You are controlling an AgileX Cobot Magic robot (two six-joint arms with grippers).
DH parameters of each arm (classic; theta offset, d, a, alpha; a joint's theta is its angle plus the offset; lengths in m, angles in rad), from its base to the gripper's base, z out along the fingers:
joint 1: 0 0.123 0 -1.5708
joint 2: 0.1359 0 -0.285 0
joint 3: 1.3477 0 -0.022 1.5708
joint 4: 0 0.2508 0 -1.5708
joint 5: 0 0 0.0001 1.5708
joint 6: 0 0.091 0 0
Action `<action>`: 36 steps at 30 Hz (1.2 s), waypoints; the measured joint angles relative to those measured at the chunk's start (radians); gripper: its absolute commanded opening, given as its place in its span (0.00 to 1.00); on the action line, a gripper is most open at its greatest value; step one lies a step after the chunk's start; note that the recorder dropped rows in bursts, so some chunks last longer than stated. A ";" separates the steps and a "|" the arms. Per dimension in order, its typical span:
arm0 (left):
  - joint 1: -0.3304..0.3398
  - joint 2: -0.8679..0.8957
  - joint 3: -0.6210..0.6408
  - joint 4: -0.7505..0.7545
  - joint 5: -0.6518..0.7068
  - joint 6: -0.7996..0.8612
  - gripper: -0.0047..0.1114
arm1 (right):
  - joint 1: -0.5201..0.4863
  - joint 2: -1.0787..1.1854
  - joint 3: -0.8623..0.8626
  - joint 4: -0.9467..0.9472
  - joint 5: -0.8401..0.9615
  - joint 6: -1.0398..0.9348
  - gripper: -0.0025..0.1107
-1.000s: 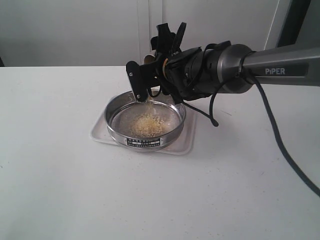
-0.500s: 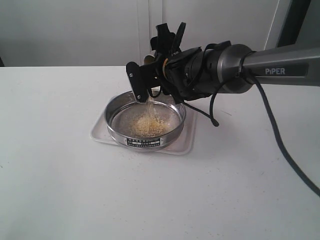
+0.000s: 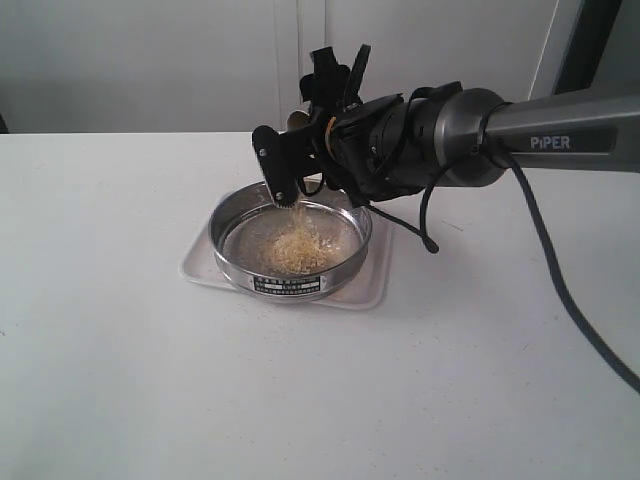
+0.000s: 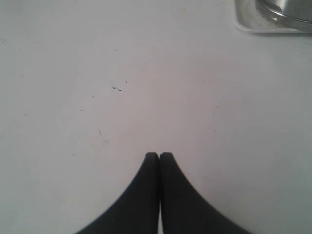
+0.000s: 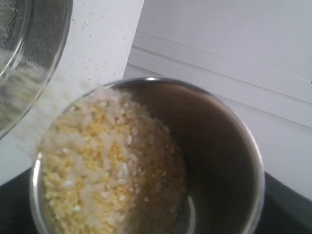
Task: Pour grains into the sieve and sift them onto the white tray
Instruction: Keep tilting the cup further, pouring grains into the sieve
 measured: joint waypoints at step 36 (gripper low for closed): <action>0.000 0.000 0.000 0.000 0.000 0.000 0.04 | 0.000 0.000 0.000 0.000 0.000 -0.062 0.02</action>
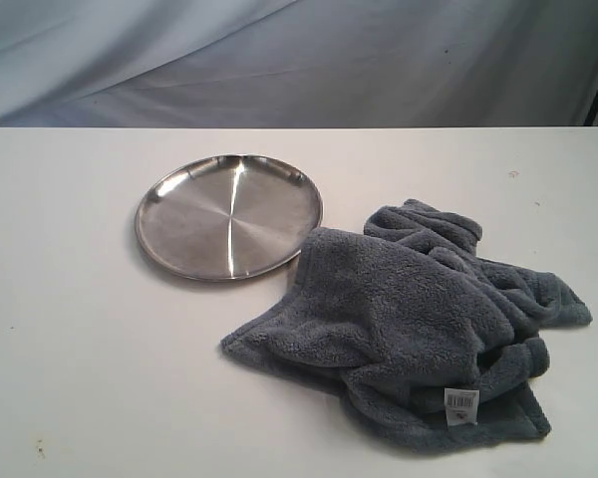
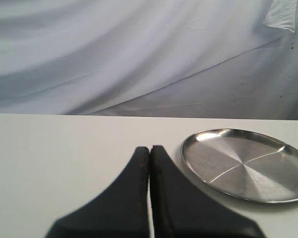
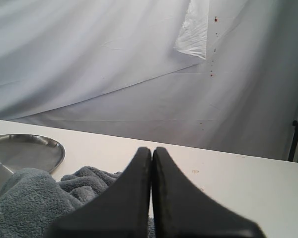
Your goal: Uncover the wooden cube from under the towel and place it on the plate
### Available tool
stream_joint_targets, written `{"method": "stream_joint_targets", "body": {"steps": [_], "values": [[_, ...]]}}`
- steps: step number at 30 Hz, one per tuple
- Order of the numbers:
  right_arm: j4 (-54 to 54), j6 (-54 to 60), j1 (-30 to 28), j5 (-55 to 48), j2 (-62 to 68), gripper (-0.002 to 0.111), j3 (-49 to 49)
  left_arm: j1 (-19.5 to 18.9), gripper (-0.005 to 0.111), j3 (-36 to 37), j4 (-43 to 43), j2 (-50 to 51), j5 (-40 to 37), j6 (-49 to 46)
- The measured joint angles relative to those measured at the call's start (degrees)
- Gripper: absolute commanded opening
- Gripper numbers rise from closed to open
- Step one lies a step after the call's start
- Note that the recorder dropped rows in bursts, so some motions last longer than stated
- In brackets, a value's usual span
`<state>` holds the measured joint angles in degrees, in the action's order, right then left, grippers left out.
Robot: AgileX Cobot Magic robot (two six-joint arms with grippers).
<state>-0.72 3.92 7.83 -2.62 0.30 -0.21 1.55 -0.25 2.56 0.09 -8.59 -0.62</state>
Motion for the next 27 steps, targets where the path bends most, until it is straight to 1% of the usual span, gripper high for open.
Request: {"method": "stream_joint_targets", "body": {"steps": [8,18,21,23,27], "values": [[2.48,-0.88,0.0,0.21,0.0,0.0,0.0,0.0,0.001,0.0,0.0,0.0,0.0,0.0],[3.77,-1.09,0.0,2.93,0.0,0.0,0.0,0.0,0.001,0.0,0.0,0.0,0.0,0.0],[5.64,-1.09,0.0,3.87,0.0,0.0,0.0,0.0,0.001,0.0,0.0,0.0,0.0,0.0],[7.26,-1.09,0.0,6.21,0.0,0.0,0.0,0.0,0.001,0.0,0.0,0.0,0.0,0.0],[10.98,-3.26,0.0,16.74,0.0,0.0,0.0,0.0,0.001,0.0,0.0,0.0,0.0,0.0]]}}
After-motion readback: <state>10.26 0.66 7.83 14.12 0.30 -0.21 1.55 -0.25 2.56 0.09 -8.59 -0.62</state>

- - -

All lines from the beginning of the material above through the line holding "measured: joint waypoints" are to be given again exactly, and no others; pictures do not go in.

You are controlling an AgileX Cobot Magic robot (two six-joint arms with grippers).
DH parameters of each arm (classic; theta offset, d, a, alpha; a joint's theta is its angle plus the offset; lengths in m, angles in rad), from its base to the gripper's base, z out along the fingers:
joint 1: 0 0.123 0 -1.5708
joint 2: 0.1359 0 -0.285 0
joint 3: 1.3477 0 -0.022 1.5708
joint 4: 0 0.2508 0 -1.5708
joint 5: 0 0 0.0001 1.5708
joint 6: 0 0.091 0 0
Action `<action>`: 36 steps at 30 Hz (1.2 s), waypoints; the measured joint angles relative to those measured at the chunk's start (radians); gripper: its absolute commanded opening, given as its place in its span (0.00 to 1.00); on the action line, a gripper is most open at its greatest value; step one lies a step after the chunk's start; note that the recorder dropped rows in bursts, so some chunks last longer than stated. A ";" separates the steps and a "|" the arms. Per dimension in order, its typical span:
arm0 (left):
  - joint 1: -0.3304..0.3398
  - joint 2: -0.8679..0.8957
  - joint 3: -0.6210..0.6408
  - joint 4: -0.7505..0.7545
  - joint 5: -0.6518..0.7068
  - joint 6: -0.7996..0.8612
  - gripper: -0.0047..0.1114
arm1 (right):
  - joint 1: -0.5201..0.4863
  - joint 2: -1.0787..1.1854
  - joint 3: -0.8623..0.8626
  - joint 4: -0.9467..0.9472
  - joint 5: -0.8401..0.9615
  - joint 6: -1.0398..0.9348
  - gripper: -0.0025..0.1107
-1.000s: 
-0.500s: 
+0.000s: 
+0.000s: 
+0.000s: 
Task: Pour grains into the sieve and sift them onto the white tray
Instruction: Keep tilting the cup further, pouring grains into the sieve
 measured: joint waypoints at step 36 (gripper low for closed): <action>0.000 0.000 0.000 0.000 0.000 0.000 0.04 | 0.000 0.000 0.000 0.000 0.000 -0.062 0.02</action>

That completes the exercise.